My high score is currently sitting at a staggering six. This is apparently quite an accomplishment within my circle of friends, although I’ve heard of someone with a score past thirty! There is a leaderboard, which is sadly hacked to death with fake scores that not even a Norse God could achieve, and there are medals to be earned from reaching milestones… I hope one day to see them. It’s this punishing difficulty and quick jump-back into the game which makes Flappy Bird so damn addictive, especially so if you have any kind of competitive streak, which I suspect most of us have. On top of that, it’s a free app with no in-app purchases whatsoever, just unobtrusive adverts at the top of the screen.

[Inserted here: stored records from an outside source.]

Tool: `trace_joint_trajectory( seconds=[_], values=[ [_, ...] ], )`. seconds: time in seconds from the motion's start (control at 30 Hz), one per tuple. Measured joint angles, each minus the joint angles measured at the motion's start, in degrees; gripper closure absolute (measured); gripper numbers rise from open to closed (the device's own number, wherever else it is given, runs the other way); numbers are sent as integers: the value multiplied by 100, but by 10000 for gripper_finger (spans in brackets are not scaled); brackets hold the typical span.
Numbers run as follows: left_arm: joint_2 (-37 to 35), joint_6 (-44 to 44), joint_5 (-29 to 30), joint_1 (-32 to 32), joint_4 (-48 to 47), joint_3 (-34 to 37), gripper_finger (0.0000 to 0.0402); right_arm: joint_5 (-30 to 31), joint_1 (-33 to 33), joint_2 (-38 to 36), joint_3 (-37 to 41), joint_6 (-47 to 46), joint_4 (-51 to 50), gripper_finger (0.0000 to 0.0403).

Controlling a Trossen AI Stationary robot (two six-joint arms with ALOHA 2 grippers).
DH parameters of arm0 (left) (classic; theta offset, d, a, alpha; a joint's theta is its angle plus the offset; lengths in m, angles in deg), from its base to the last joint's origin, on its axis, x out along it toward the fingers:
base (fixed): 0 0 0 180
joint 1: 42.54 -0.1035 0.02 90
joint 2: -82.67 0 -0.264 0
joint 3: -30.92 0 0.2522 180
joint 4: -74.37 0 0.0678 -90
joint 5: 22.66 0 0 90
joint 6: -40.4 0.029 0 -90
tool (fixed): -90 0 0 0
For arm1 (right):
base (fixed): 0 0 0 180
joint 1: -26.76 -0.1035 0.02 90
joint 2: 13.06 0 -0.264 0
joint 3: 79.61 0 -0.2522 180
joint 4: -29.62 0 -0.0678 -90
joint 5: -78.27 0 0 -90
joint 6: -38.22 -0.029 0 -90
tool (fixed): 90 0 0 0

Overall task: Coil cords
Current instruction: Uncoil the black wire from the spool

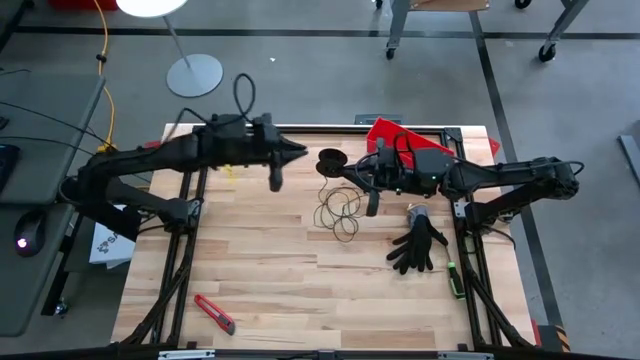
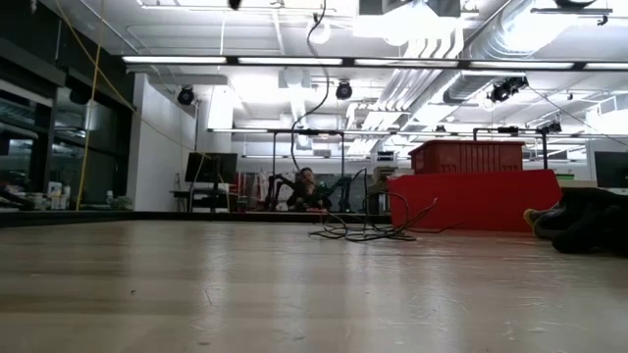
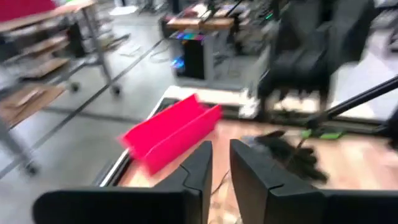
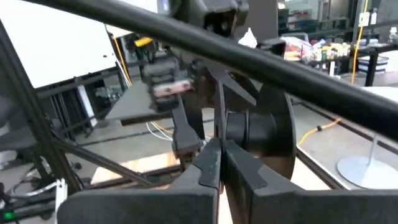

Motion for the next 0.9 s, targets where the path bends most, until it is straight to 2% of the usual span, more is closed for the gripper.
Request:
trace_joint_trajectory(
  seconds=[0.13, 0.23, 0.6, 0.67, 0.83, 0.9],
  values=[
    [-237, -422, 20, -77, -387, 7, 319, -80, 28, -9, 2, -3, 100, 402],
    [-172, -906, -468, -92, -211, 2, 303, -235, 28, 6, 2, -108, 384, 402],
    [645, -1554, -2018, 32, 864, 12, 277, -264, 55, 20, 2, -98, 687, 402],
    [670, -1594, -2065, 36, 977, 11, 273, -264, 56, 18, 2, -99, 690, 403],
    [851, -1304, -1580, 32, 1167, 10, 264, -280, 54, 20, 2, -98, 725, 403],
    [946, -1307, -1576, 32, 1433, 11, 260, -280, 54, 20, 2, -97, 725, 403]
  ],
)
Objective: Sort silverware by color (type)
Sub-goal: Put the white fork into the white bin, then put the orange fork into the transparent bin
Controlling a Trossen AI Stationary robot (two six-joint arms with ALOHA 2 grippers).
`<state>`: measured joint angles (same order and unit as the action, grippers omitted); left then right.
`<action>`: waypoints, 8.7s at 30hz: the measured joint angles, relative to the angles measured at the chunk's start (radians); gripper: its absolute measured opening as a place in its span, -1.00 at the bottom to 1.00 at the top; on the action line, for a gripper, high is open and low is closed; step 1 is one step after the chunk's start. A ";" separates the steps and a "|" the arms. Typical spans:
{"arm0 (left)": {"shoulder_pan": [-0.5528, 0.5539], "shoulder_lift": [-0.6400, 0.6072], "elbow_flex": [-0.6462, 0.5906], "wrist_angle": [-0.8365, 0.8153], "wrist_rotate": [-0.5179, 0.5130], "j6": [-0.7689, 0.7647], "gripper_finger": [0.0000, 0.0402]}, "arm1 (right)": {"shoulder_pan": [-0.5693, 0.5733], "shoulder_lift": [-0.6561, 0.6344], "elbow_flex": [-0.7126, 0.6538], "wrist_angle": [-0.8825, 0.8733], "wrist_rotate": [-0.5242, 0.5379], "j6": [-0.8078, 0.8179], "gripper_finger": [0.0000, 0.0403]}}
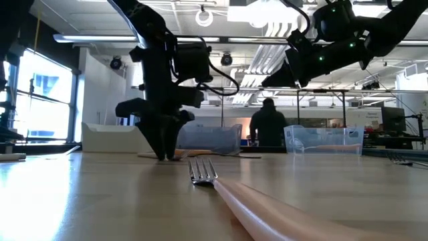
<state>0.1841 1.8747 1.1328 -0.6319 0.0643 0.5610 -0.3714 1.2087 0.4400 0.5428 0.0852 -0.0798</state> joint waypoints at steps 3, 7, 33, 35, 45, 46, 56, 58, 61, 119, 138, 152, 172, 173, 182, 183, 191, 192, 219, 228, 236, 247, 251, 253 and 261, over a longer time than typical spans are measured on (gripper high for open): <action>0.003 0.010 0.004 -0.003 0.001 0.001 -0.45 | 0.000 0.000 0.000 -0.002 0.000 -0.004 -1.00; 0.010 0.011 0.004 0.003 -0.015 0.003 -0.57 | 0.000 0.000 0.000 0.000 0.000 -0.007 -1.00; 0.048 0.010 0.085 -0.198 -0.065 -0.021 -0.99 | 0.000 0.000 0.000 0.001 0.000 -0.007 -1.00; 0.055 0.010 0.097 -0.234 -0.062 -0.029 -0.99 | 0.000 0.000 0.000 0.001 0.000 -0.007 -1.00; 0.161 -0.108 0.121 -0.347 -0.105 -0.060 -1.00 | 0.000 0.000 0.000 0.000 0.000 -0.009 -1.00; 0.179 -0.133 0.121 -0.356 -0.105 -0.068 -1.00 | 0.000 0.000 0.000 0.000 0.000 -0.010 -1.00; 0.446 -0.350 0.122 -0.386 -0.232 -0.117 -1.00 | 0.000 0.000 0.000 0.001 -0.017 -0.008 -1.00; 0.515 -0.350 0.122 -0.385 -0.232 -0.130 -1.00 | 0.000 0.000 0.000 0.001 -0.017 -0.008 -1.00; 0.614 -0.318 0.122 -0.359 -0.232 -0.131 -1.00 | 0.000 0.000 0.000 0.001 -0.018 -0.008 -1.00; 0.332 -0.451 0.007 -0.022 -0.165 -0.355 -0.56 | 0.000 -0.087 0.000 -0.065 -0.019 -0.060 -1.00; 0.145 -0.004 0.209 0.070 -0.081 -0.531 -0.04 | -0.001 -0.266 0.000 -0.225 -0.018 -0.056 -1.00; 0.203 0.178 0.306 0.071 -0.076 -0.488 -0.07 | -0.001 -0.266 0.000 -0.235 -0.018 -0.056 -1.00; 0.213 0.238 0.308 0.083 -0.047 -0.478 -0.22 | -0.001 -0.266 0.000 -0.229 -0.018 -0.057 -1.00; 0.214 0.236 0.308 0.082 -0.047 -0.478 -0.25 | -0.001 -0.266 0.000 -0.229 -0.018 -0.057 -1.00; 0.218 0.237 0.314 0.077 -0.050 -0.479 -0.86 | -0.001 -0.266 0.000 -0.228 -0.018 -0.058 -1.00; 0.218 0.237 0.320 0.070 -0.051 -0.479 -0.90 | -0.001 -0.266 0.000 -0.227 -0.018 -0.058 -1.00; 0.205 0.235 0.420 -0.029 -0.048 -0.479 -0.88 | -0.001 -0.266 0.000 -0.224 -0.018 -0.059 -1.00; 0.199 0.235 0.430 -0.049 -0.042 -0.482 -0.89 | -0.001 -0.266 0.000 -0.224 -0.018 -0.059 -1.00; -0.147 0.152 0.154 0.553 -0.118 -1.179 -0.91 | 0.074 -0.267 0.000 -0.227 0.017 -0.004 -1.00; -0.147 0.219 0.156 0.644 -0.081 -1.196 -0.87 | 0.151 -0.267 0.000 -0.247 0.079 0.036 -1.00; -0.148 0.223 0.155 0.646 -0.050 -1.134 -0.49 | 0.205 -0.268 0.000 -0.322 0.117 0.182 -1.00; -0.124 0.155 0.156 0.554 0.017 -0.906 -0.45 | 0.324 -0.222 0.000 -0.546 0.164 0.674 -1.00; -0.125 0.129 0.154 0.513 0.070 -0.812 -0.73 | 0.383 -0.145 0.000 -0.547 0.205 0.834 -1.00; -0.123 0.107 0.121 0.541 0.085 -0.786 -0.86 | 0.404 -0.094 0.001 -0.531 0.210 0.908 -1.00; -0.038 -0.048 -0.235 0.982 0.137 -0.873 -0.95 | 0.486 0.080 0.046 -0.521 0.227 1.159 -1.00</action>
<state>0.1463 1.8267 0.8979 0.3503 0.2011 -0.3116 0.1147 1.2882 0.4855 0.0219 0.3126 1.0796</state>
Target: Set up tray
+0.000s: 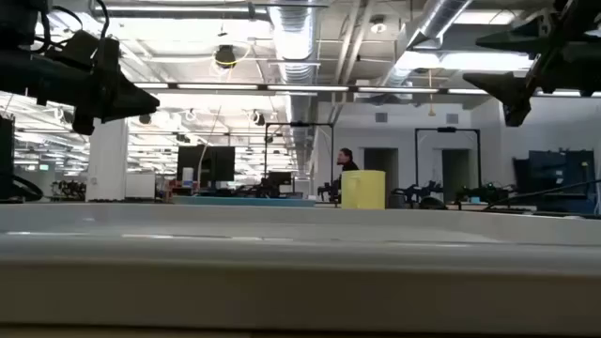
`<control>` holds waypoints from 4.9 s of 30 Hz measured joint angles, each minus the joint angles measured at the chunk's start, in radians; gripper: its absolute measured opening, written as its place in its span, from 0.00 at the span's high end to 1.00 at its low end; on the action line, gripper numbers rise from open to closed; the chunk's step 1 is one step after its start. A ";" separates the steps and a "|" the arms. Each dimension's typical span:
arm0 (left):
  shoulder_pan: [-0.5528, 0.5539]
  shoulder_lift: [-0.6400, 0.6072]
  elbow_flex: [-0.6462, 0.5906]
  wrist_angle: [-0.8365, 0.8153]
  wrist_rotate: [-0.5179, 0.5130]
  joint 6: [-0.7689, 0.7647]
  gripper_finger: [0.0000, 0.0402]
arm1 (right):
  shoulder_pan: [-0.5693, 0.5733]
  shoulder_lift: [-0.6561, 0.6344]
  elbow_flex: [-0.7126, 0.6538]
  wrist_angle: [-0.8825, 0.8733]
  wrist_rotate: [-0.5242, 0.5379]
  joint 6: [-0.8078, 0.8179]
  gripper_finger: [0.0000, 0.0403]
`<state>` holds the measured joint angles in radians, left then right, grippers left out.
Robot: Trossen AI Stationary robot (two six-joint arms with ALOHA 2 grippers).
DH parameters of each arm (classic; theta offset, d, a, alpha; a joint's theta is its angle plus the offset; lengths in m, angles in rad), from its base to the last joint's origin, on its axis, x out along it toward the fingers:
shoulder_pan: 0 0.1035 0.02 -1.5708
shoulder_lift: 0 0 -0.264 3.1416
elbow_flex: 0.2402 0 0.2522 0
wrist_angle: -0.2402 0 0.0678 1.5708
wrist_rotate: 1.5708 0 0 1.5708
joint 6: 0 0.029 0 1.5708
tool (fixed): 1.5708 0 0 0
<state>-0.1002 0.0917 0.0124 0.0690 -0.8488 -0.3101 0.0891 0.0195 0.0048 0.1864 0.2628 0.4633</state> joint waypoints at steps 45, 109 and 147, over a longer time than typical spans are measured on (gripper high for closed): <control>0.000 0.000 0.000 0.000 0.000 0.000 0.81 | 0.000 0.000 0.000 0.000 0.000 0.000 0.40; 0.000 0.000 0.000 0.010 0.155 -0.067 0.81 | 0.000 0.000 0.000 0.000 0.000 0.000 0.40; -0.002 0.069 0.000 0.085 0.339 -0.092 0.55 | -0.020 0.000 0.000 -0.002 0.312 0.056 0.40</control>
<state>-0.1020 0.1612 0.0124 0.1545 -0.5098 -0.4025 0.0692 0.0193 0.0048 0.1848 0.5750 0.5195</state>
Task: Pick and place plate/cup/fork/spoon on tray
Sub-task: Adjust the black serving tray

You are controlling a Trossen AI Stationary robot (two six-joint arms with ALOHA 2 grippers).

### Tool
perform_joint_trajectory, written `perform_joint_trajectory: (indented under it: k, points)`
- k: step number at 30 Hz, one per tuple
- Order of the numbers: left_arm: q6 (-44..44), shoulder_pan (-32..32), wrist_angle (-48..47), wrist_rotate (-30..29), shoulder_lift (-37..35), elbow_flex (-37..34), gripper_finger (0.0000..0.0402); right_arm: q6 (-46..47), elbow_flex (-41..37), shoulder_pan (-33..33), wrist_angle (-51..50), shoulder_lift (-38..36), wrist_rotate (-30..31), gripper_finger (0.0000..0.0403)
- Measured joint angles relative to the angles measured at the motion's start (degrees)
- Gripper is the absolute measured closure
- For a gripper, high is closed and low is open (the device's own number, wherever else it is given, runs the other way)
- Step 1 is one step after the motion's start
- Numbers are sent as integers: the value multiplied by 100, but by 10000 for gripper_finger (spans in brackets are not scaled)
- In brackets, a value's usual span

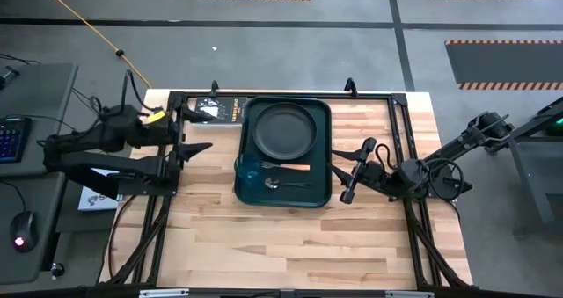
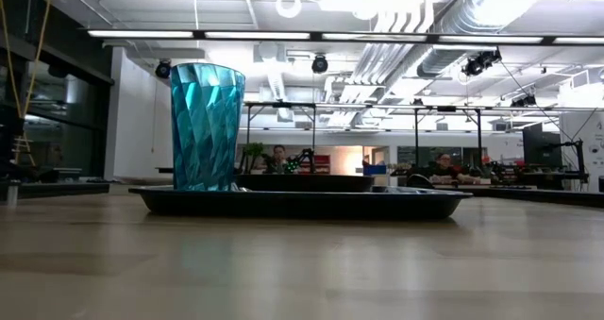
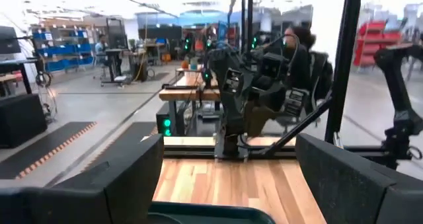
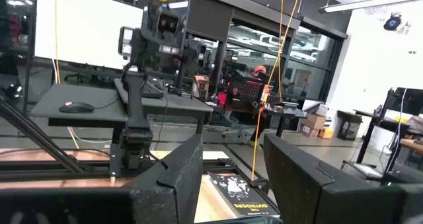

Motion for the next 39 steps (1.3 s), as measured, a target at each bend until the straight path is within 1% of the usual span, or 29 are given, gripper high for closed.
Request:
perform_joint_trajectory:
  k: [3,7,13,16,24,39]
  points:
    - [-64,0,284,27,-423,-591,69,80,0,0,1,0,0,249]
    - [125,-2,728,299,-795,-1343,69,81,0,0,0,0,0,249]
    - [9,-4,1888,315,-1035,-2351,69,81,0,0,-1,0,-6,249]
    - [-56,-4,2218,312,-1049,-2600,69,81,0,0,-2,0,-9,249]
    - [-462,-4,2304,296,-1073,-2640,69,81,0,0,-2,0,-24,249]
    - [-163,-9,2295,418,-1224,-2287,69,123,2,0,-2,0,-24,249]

Mobile gaming studios across the globe are flapping around (pun completely intended) to try and copy this game by shoving in-app purchases into the same model, something they would consider a wasted opportunity otherwise. But what a lot of these game studios fail to realise is that the beauty of Flappy Bird lies within its pureness. It breaks down game mechanics into its basic form and requires nothing from the player. You can play it for five minutes or fifty, on your lunch break, on the bus, play it to compete with each other or just with yourself. The mobile gaming market is saturated with “freemium” games that offer themselves as free games on the cover but are riddled with game-blocking in-app purchases underneath. Such games, like the recent re-boot of Dungeon Keeper have come under fire in the media lately for ruining the experience with payment blocking, and with good reason. These money-generators can hardly be described as “games” and so Flappy Bird keeps its innocence that way. Sure, it has ads, and the developer has reportedly made some nice cash just from ad revenue alone, and yeah, you could call Flappy Bird a one-hit wonder, a fad that everyone will forget about in a couple of weeks, but one thing it does show is that you can’t always tell what the gaming audience wants. Us mobile gamers don’t want “freemium” getting in the way of a fun, addictive game.

Now excuse me whilst I go flap, flap, flap, flap, flap, flap, flap, splat.